心春はなぜか次の日もまた次の日も昼寝の邪魔をしてきた。俺が場所を変えればいい話だけど、
ここよりも最適なところが思い付かない。
「……あのさ」
「はい?」
心春は図書館から何冊も本を持ってきて、ベンチの半分を使ってそれを真面目な顔で読んでいる。
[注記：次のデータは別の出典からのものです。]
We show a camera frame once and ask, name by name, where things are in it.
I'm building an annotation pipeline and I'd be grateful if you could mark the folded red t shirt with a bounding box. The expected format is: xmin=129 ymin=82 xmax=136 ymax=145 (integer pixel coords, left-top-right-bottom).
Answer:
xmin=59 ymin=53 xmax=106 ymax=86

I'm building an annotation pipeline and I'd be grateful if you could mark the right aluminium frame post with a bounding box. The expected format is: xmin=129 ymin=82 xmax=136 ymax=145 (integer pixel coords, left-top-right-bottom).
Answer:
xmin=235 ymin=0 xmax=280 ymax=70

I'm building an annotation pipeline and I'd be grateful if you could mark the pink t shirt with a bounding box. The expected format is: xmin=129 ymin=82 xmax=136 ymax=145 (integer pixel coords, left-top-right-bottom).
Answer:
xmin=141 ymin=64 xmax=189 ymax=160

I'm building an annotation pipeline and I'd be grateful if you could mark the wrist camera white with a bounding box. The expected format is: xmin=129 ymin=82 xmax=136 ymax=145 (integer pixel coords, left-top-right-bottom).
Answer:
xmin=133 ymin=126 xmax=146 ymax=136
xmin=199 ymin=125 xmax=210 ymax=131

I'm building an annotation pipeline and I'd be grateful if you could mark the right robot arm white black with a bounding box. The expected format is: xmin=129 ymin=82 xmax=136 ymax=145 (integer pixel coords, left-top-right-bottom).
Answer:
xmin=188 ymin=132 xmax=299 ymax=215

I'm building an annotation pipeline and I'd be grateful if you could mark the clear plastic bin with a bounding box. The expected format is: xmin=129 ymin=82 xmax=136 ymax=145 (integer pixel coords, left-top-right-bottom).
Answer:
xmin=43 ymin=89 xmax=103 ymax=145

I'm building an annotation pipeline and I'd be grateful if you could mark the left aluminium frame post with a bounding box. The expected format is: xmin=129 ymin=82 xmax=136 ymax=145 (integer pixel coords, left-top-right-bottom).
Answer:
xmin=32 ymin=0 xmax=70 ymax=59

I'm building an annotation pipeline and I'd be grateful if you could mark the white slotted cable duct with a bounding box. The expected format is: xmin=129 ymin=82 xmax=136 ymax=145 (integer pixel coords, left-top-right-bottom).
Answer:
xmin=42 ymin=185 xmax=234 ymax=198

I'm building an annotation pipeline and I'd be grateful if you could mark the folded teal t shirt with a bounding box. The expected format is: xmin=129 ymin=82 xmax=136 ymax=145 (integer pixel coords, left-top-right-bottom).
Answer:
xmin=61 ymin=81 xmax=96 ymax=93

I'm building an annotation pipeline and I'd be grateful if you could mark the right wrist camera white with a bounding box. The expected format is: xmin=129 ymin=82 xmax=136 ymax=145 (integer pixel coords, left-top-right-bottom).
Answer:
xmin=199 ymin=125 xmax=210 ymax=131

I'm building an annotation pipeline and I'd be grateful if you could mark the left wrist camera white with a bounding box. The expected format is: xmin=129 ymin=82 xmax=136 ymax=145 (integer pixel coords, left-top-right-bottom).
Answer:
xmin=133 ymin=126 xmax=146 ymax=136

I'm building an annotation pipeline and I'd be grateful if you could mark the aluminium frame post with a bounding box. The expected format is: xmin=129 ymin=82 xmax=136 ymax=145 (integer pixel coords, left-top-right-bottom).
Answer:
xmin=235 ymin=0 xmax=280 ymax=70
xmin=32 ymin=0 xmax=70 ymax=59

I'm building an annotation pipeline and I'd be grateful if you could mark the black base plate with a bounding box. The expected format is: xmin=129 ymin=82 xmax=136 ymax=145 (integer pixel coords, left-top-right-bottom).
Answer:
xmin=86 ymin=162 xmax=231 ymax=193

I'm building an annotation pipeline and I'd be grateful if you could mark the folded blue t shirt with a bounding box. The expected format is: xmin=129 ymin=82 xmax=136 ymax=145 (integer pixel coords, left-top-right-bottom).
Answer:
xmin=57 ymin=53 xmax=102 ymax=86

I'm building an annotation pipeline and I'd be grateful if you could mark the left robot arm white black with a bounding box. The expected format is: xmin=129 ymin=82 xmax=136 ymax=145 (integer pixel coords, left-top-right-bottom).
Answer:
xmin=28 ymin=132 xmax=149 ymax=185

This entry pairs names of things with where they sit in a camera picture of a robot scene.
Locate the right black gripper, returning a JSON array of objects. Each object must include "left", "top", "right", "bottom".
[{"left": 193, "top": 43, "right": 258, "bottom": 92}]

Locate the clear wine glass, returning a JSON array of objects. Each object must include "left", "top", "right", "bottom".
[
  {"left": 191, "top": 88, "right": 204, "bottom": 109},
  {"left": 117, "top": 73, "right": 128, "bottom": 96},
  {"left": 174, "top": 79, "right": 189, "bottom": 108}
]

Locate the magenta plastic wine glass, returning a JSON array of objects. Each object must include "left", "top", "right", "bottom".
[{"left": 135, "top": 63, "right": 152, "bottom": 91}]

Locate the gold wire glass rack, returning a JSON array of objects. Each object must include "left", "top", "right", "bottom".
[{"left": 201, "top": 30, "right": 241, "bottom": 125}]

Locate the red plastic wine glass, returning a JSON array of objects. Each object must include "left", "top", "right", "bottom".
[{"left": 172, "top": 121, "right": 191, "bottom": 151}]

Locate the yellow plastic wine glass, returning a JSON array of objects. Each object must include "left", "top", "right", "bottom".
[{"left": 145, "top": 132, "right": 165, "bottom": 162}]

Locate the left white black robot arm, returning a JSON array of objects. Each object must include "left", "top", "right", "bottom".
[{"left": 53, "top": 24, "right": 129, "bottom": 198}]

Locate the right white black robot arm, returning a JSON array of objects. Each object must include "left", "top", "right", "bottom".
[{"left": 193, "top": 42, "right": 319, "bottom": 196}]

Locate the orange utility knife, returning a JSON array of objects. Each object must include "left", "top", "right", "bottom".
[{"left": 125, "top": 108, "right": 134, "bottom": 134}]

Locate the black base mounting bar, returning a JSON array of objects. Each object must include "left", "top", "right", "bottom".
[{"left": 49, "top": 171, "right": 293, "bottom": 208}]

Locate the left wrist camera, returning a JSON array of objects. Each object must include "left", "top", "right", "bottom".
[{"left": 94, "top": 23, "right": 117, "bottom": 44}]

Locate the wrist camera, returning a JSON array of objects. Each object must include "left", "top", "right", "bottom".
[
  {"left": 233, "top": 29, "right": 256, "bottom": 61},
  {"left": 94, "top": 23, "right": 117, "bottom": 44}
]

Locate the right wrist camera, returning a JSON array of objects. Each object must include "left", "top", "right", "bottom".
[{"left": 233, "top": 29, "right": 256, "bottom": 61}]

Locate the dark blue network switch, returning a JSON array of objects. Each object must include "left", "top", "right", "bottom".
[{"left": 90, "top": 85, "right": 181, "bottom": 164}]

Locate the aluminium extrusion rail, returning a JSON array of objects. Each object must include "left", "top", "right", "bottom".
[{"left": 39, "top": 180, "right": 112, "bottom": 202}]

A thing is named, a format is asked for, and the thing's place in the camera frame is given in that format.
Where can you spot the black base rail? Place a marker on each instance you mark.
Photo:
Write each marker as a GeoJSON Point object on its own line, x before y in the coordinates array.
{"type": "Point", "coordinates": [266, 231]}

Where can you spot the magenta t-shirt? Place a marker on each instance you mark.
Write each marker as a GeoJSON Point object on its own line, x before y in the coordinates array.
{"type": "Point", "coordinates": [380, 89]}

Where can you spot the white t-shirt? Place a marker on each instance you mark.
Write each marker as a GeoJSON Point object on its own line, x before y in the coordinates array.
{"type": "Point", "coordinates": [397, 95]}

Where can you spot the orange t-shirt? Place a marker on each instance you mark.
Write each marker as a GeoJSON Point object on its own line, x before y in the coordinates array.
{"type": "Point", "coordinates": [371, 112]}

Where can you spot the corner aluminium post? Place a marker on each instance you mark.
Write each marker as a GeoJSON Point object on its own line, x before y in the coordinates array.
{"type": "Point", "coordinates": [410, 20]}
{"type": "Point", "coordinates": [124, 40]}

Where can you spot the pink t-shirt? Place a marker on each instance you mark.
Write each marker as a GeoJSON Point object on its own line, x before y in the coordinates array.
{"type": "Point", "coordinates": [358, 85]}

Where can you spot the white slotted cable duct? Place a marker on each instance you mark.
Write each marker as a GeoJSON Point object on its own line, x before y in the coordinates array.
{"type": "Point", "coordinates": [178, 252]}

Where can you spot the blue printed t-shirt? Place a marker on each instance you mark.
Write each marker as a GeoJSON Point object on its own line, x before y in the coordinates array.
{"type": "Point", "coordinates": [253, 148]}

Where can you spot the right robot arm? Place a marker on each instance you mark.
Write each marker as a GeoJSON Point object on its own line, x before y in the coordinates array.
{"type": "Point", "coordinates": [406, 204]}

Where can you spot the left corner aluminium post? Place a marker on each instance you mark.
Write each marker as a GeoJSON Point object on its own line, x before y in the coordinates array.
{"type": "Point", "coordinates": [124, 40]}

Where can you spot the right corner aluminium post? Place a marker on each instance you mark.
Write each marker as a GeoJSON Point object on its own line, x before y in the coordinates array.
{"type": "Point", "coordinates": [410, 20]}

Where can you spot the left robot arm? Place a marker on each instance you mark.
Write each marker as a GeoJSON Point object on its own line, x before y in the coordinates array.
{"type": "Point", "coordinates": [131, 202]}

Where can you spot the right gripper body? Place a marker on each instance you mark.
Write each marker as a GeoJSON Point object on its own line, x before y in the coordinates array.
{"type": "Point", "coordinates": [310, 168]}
「席なら向こうにいっぱい空いてるけど」と、俺は室内を指さした。むしろあっちのほうが広くて背もたれもあって快適そのもの。
「でも太陽を浴びて本を読むと集中できるんですよね」
「中庭にもベンチがあるよ」
「あそこは人が多くて……」
あはは、とその顔は苦笑い。心理学を学んでるくせに俺の迷惑そうな顔は分からないのかって話だけど。そこは、まあ、突っ込まないでおくとしても。
「お前、友達いないんだろ?」
心春にはそのオーラが漂っていた。
するとまた苦笑いで本をパタリと閉じる。
「……はい。昔から友達作りが苦手というか……。なかなか馴染めないんですよね。あとものすごく人見知りなので」
「人見知りって、俺にはしてねーじゃん」
「ああ、確かにそうですね!でもひとりきりでいる人とは話せます。私と同じなのかなあ、なんて親近感が……」
「いや、俺は好んでひとりを選んでるんだけど」
「ええ!高嶺くんも馴染めずに孤立してる人じゃなかったんですか」
何故かすごく残念な顔をされてしまった。